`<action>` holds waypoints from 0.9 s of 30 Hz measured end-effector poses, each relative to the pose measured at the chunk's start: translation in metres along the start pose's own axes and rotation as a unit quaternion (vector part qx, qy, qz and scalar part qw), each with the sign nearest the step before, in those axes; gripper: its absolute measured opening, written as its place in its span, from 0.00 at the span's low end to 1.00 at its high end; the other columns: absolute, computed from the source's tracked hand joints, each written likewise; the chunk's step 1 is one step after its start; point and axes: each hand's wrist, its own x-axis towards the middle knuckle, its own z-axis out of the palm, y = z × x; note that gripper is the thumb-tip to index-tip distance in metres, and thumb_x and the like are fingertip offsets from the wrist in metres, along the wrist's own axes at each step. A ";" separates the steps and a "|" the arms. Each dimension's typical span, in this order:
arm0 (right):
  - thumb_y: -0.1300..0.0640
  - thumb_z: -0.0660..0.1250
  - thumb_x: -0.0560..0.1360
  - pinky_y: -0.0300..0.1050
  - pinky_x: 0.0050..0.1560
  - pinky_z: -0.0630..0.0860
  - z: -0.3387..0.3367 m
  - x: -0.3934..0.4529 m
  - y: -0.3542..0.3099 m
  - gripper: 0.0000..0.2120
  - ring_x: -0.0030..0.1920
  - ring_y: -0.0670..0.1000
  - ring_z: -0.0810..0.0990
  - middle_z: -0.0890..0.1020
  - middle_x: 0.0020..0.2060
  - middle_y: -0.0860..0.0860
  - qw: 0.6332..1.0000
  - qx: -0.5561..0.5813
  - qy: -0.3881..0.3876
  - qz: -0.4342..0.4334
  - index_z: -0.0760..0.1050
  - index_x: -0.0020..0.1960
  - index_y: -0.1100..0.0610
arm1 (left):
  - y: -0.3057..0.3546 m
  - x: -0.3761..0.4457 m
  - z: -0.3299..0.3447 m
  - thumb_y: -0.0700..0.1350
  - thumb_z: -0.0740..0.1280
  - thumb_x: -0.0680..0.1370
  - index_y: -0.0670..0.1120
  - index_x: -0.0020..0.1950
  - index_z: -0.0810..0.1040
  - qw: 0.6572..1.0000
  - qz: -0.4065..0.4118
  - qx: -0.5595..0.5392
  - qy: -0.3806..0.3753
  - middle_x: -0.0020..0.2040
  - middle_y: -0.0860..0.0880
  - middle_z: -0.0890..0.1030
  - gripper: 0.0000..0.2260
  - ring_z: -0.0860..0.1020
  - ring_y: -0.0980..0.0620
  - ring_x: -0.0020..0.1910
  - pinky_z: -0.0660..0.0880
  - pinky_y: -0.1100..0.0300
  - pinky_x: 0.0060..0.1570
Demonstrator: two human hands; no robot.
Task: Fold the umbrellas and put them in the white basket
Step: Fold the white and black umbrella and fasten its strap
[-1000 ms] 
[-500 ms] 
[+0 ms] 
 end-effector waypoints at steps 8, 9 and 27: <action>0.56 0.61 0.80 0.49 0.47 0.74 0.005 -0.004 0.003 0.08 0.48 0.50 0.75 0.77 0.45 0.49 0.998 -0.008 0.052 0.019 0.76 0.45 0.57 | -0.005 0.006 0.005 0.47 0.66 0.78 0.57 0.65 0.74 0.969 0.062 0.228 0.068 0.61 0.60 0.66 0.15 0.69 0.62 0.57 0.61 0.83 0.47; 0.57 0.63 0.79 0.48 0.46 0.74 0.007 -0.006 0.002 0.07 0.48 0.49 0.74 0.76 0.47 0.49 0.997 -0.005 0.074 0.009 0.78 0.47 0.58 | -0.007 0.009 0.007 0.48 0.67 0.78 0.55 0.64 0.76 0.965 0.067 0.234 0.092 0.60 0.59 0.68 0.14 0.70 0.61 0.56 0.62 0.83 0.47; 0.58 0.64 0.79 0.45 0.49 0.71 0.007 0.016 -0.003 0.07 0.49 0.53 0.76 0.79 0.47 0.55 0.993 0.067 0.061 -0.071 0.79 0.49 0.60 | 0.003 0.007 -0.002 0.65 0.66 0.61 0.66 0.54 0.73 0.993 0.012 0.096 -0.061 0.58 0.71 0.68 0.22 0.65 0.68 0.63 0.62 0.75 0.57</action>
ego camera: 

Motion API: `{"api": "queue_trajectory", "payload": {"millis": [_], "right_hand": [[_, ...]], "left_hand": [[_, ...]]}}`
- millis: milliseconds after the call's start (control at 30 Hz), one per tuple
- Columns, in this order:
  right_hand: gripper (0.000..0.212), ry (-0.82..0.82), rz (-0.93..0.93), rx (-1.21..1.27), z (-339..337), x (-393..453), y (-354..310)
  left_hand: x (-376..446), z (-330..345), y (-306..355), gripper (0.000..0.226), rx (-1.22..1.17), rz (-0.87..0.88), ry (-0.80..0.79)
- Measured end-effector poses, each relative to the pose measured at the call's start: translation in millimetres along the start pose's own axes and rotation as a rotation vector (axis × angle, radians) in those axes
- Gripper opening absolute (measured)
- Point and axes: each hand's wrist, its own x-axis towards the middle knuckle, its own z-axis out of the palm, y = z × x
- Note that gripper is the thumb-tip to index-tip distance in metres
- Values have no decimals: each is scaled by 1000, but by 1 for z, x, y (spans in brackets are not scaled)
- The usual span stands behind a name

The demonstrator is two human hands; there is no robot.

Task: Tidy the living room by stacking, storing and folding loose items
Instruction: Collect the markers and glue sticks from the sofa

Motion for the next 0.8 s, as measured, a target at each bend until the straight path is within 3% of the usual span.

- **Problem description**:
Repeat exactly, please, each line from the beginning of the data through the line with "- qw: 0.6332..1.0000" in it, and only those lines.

- **Result below**:
`<action>` holds waypoints from 0.9 s of 30 Hz measured end-effector poses, each relative to the pose measured at the chunk's start: translation in metres along the start pose's own axes and rotation as a unit quaternion (vector part qx, qy, qz and scalar part qw), each with the sign nearest the step before, in those axes; gripper: its absolute measured opening, written as its place in its span, from 0.00 at the span's low end to 1.00 at its high end; the other columns: absolute, computed from the source's tracked hand joints, each written likewise; the chunk's step 1 is one step after its start; point and axes: each hand's wrist, its own x-axis towards the middle knuckle, its own z-axis out of the palm, y = z × x; note that gripper is the thumb-tip to index-tip distance in metres, and thumb_x and the like are fingertip offsets from the wrist in metres, along the wrist's own axes at each step. A ";" separates the steps and a "|" the arms. Each dimension's typical span, in this order:
arm0 (right):
  - thumb_y: -0.1300..0.0640
  - thumb_z: -0.0660..0.1250
  - thumb_x: -0.0560..0.1360
  - pinky_y: -0.0300..0.1050
  - pinky_x: 0.0050..0.1560
  - pinky_z: -0.0630..0.0860
  - z: -0.3387..0.3367 m
  - x: -0.3934..0.4529 m
  - y: -0.3542..0.3099 m
  - gripper: 0.0000..0.2120
  - ring_x: -0.0030..0.1920
  - ring_y: -0.0670..0.1000
  - ring_z: -0.0810..0.0990
  - middle_z: -0.0890..0.1020
  - middle_x: 0.0020..0.2060
  - middle_y: -0.0860..0.0860
  - qw: 0.6332..1.0000

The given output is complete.